### What is required
Repeat the records below line by line, exactly, finishing on the line that contains "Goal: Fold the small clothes".
----- Material for the task -----
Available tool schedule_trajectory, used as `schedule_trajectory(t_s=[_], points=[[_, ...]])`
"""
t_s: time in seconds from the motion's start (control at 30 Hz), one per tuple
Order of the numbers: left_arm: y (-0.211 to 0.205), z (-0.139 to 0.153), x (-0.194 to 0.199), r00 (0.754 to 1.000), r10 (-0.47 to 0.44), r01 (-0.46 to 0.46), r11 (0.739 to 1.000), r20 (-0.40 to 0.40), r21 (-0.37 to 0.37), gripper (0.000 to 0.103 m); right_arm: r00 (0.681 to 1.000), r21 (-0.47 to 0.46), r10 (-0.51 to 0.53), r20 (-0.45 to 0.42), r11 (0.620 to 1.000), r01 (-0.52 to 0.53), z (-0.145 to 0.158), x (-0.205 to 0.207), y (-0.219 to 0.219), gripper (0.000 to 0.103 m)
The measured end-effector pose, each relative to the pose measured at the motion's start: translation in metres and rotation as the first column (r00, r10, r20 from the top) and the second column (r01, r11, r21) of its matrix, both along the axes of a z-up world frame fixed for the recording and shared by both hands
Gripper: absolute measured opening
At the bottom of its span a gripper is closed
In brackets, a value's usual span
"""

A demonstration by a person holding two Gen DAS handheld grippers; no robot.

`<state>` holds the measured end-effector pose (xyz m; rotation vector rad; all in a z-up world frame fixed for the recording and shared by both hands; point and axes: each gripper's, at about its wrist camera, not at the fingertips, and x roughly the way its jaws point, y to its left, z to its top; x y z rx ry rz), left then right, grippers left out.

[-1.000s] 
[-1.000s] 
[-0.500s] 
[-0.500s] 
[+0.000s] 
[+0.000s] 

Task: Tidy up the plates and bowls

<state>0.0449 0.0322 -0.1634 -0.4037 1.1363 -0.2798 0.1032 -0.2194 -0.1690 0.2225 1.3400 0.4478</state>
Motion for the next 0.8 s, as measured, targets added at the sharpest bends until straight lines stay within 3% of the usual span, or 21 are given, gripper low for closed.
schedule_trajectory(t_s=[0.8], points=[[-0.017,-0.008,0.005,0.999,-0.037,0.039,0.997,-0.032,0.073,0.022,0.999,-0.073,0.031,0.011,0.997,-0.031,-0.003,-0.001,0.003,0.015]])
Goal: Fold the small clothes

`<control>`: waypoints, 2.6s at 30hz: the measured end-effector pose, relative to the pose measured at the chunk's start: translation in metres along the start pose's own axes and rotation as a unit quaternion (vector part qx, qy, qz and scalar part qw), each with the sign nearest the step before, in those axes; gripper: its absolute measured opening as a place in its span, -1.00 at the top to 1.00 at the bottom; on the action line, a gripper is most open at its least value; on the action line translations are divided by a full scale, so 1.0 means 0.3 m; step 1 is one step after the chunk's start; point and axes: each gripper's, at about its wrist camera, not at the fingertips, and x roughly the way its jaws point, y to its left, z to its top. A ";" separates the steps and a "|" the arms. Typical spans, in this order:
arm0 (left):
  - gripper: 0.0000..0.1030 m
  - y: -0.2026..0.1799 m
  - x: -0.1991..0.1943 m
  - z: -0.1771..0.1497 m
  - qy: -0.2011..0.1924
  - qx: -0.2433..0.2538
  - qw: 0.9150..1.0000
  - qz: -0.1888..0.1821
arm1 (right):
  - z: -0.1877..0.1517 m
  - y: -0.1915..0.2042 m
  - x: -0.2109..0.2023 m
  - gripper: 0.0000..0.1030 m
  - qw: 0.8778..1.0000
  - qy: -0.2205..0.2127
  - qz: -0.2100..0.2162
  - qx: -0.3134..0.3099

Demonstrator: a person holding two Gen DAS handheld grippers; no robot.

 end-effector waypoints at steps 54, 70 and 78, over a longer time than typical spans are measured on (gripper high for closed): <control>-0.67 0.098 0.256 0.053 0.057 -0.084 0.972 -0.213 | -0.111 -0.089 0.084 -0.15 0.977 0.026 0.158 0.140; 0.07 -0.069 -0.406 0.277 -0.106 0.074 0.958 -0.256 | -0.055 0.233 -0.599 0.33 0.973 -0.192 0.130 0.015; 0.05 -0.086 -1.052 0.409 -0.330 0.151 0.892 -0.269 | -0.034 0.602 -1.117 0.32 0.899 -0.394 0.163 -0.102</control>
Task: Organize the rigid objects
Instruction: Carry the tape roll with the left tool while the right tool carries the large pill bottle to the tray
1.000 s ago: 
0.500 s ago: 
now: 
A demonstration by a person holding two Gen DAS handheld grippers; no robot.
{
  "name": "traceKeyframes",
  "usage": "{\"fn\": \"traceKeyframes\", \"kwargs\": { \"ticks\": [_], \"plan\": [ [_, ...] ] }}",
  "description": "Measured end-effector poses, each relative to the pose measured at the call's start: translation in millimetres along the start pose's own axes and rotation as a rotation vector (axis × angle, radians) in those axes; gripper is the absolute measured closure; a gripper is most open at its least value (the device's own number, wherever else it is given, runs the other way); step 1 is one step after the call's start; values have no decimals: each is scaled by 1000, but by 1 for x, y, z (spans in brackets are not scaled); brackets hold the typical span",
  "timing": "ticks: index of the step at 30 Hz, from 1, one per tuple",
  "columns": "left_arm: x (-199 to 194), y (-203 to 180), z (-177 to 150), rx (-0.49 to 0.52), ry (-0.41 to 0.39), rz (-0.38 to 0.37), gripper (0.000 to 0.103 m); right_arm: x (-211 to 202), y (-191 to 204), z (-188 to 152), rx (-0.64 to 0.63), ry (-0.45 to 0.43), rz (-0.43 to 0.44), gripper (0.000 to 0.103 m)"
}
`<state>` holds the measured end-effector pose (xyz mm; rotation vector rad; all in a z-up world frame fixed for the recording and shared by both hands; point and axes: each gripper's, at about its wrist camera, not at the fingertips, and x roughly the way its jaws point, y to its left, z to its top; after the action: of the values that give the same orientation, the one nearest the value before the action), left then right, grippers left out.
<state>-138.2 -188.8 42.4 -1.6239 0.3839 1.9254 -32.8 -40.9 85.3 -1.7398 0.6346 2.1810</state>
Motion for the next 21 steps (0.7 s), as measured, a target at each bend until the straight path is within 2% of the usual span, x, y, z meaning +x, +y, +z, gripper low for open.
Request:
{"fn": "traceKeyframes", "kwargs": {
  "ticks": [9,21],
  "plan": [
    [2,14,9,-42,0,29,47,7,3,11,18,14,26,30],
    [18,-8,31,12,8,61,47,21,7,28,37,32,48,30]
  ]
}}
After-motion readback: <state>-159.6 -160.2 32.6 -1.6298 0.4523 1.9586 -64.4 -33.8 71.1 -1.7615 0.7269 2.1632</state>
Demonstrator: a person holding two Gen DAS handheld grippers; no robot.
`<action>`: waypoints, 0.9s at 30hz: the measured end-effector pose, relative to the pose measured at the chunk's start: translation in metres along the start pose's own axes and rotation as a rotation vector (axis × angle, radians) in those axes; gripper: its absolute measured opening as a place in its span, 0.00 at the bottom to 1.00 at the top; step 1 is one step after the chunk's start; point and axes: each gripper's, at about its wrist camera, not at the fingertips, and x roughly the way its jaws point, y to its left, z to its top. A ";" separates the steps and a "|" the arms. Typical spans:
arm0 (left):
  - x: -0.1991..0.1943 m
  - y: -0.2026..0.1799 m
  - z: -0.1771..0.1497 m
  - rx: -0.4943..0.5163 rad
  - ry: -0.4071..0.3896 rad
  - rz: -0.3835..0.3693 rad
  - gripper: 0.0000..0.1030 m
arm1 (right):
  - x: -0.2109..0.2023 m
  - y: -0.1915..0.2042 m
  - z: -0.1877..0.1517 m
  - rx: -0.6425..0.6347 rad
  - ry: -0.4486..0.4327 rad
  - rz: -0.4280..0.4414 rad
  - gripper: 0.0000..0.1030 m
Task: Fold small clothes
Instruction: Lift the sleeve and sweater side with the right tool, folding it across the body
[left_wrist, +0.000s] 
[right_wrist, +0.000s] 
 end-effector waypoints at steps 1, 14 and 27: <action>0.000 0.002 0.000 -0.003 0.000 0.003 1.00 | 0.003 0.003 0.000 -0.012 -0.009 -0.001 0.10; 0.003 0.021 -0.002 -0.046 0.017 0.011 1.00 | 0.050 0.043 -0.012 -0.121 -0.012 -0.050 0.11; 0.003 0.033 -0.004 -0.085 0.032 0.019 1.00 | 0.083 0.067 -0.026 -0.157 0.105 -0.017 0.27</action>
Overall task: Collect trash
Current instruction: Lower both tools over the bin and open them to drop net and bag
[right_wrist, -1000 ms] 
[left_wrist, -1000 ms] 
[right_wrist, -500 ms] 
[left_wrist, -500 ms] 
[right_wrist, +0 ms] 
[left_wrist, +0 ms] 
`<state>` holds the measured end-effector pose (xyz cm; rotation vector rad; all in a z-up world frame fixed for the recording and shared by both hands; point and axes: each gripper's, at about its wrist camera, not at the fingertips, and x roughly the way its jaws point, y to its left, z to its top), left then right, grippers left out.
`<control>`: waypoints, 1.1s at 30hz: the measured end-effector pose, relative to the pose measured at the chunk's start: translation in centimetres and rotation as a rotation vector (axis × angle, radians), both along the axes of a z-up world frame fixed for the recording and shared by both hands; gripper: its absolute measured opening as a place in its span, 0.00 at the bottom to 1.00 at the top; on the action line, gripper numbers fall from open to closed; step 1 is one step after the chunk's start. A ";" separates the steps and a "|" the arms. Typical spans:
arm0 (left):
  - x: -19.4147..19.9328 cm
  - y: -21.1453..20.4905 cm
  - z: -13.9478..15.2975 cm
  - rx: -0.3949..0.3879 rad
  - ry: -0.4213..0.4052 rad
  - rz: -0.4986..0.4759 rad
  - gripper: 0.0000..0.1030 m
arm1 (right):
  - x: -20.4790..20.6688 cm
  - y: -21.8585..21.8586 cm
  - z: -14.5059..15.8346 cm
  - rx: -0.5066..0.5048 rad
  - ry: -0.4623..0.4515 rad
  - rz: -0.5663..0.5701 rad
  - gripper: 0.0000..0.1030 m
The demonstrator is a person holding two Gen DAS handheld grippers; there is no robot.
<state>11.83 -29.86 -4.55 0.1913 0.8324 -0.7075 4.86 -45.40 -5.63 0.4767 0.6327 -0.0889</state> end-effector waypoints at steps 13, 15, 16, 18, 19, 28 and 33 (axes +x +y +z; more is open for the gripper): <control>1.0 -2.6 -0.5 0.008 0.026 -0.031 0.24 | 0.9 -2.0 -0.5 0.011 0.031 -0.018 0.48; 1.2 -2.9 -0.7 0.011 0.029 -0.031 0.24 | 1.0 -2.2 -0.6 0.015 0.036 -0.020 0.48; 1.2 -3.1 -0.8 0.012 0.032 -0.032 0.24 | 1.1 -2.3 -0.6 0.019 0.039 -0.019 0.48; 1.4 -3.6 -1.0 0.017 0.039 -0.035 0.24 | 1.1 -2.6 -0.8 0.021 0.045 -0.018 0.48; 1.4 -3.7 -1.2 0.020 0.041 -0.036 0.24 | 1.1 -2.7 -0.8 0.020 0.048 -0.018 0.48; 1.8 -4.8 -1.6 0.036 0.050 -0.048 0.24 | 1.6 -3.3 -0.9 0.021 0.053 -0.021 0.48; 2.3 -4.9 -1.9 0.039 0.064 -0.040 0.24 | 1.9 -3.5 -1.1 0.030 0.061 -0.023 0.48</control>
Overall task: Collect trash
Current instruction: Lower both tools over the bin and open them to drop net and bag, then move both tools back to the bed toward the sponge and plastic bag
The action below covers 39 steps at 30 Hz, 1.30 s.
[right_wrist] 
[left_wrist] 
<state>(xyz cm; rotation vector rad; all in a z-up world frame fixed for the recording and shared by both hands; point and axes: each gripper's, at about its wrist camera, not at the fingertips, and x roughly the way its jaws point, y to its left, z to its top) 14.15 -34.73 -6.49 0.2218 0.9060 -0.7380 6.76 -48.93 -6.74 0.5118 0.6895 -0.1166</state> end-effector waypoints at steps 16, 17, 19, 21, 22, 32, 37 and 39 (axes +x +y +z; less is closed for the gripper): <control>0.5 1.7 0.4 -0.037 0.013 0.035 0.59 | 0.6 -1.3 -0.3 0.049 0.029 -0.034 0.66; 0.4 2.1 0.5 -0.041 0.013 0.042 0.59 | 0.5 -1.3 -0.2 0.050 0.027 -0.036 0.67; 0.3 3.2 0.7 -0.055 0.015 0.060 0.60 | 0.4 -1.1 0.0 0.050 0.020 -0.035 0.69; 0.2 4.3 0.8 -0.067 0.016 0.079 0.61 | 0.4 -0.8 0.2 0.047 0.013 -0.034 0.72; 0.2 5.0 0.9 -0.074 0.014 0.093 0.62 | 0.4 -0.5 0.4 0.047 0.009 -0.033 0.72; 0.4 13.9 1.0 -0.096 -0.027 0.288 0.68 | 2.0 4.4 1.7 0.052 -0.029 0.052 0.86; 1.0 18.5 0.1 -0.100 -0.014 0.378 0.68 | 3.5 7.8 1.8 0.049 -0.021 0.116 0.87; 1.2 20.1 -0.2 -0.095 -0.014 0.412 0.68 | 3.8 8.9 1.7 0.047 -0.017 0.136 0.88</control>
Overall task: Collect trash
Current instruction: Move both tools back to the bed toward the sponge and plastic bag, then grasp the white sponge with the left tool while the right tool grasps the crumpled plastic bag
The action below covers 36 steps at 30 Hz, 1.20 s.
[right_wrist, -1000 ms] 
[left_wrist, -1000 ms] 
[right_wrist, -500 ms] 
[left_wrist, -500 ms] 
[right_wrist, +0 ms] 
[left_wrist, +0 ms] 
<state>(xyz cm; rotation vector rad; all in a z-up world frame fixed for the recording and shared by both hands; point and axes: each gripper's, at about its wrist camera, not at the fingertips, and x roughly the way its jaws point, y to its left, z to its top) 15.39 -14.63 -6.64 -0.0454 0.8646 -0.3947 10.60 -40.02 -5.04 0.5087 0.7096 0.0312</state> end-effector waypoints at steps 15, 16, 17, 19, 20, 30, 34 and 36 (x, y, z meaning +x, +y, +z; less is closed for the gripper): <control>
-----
### Solved problem
Available tool schedule_trajectory, used as `schedule_trajectory(t_s=[_], points=[[_, ...]])`
"""
t_s: time in seconds from the motion's start (control at 30 Hz), one per tuple
Order of the numbers: left_arm: y (-0.211 to 0.205), z (-0.139 to 0.153), x (-0.194 to 0.199), r00 (0.754 to 1.000), r10 (-0.47 to 0.44), r01 (-0.46 to 0.46), r11 (0.739 to 1.000), r20 (-0.40 to 0.40), r21 (-0.37 to 0.37), gripper (0.000 to 0.103 m); right_arm: r00 (0.681 to 1.000), r21 (-0.47 to 0.46), r10 (-0.51 to 0.53), r20 (-0.45 to 0.42), r11 (0.620 to 1.000), r01 (-0.52 to 0.53), z (-0.145 to 0.158), x (-0.205 to 0.207), y (-0.219 to 0.219), gripper (0.000 to 0.103 m)
The measured end-effector pose, each relative to the pose measured at the motion's start: translation in metres and rotation as the first column (r00, r10, r20 from the top) and the second column (r01, r11, r21) of its matrix, both along the axes of a z-up world frame fixed for the recording and shared by both hands
Gripper: absolute measured opening
At the bottom of its span a gripper is closed
In brackets, a value's usual span
"""

A demonstration by a person holding two Gen DAS handheld grippers; no robot.

`<state>` holds the measured end-effector pose (xyz m; rotation vector rad; all in a z-up world frame fixed for the recording and shared by both hands; point and axes: each gripper's, at about its wrist camera, not at the fingertips, and x roughly the way its jaws point, y to its left, z to its top; x y z rx ry rz), left then right, grippers left out.

[-1.000s] 
[-1.000s] 
[-0.500s] 
[-0.500s] 
[+0.000s] 
[+0.000s] 

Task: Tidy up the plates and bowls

<state>0.0449 0.0322 -0.1634 -0.4037 1.1363 -0.2798 0.1032 -0.2194 -0.1690 0.2225 1.3400 0.4478</state>
Motion for the next 0.8 s, as measured, targets added at the sharpest bends until straight lines stay within 3% of the usual span, or 21 are given, gripper low for closed.
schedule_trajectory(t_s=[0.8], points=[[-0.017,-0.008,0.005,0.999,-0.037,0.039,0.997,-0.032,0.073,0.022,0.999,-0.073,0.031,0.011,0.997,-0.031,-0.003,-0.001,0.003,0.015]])
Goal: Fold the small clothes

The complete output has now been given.